DESCRIPTION OF THE TASK: Which lines below include "hand"? Copy them all.
DATASET CONTENT section start
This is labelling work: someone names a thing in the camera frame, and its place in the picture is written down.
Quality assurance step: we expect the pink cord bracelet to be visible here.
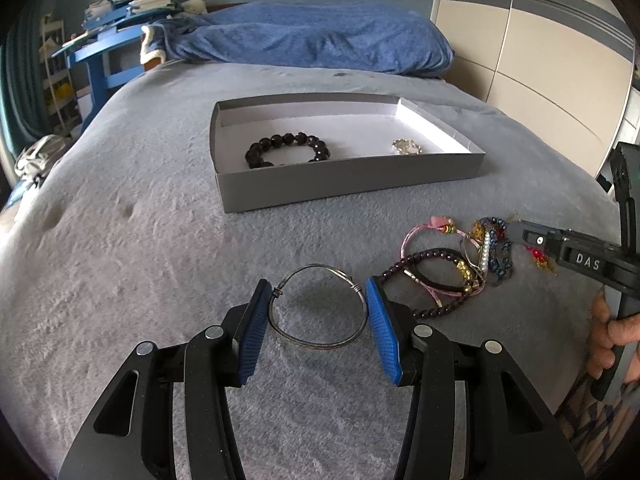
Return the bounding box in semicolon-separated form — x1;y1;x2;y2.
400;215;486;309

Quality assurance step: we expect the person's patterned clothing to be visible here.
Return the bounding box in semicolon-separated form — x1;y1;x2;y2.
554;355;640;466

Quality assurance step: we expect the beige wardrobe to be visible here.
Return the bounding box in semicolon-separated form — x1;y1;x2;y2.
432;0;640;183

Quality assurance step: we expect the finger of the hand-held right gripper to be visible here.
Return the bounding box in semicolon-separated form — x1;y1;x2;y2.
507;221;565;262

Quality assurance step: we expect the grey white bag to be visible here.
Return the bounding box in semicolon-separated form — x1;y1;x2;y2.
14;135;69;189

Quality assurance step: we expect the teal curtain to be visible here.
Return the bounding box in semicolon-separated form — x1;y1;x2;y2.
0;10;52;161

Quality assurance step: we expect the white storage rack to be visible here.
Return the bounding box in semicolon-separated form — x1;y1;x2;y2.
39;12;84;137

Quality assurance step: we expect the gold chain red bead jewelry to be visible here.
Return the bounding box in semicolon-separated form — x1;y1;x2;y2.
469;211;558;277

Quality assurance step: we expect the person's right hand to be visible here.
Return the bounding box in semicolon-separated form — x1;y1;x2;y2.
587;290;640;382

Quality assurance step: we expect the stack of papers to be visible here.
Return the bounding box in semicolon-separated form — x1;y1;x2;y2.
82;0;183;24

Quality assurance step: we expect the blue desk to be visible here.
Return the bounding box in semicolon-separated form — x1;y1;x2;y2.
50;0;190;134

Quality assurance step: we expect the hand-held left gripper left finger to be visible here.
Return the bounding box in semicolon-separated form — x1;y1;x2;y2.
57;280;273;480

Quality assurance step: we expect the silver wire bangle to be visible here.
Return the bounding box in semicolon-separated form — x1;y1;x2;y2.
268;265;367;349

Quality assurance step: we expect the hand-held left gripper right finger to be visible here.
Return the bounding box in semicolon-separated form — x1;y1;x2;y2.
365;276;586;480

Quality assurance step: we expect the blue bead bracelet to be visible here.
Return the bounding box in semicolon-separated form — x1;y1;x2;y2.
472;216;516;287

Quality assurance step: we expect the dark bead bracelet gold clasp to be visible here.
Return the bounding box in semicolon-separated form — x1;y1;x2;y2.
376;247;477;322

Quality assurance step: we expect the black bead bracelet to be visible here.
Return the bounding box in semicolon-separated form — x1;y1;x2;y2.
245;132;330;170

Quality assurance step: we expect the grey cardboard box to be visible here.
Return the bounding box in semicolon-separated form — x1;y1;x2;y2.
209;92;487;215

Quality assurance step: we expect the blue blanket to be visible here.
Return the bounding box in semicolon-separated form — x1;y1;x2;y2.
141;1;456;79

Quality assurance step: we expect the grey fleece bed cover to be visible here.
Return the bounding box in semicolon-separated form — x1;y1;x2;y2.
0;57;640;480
DATASET CONTENT section end
OUTPUT OF THE EXERCISE:
Quality assurance step: we expect the finger of the hand-held right gripper to be visible here.
Quality assurance step: we expect the person's right hand to be visible here.
Quality assurance step: we expect the hand-held left gripper left finger to be visible here.
Quality assurance step: we expect the hand-held left gripper right finger to be visible here.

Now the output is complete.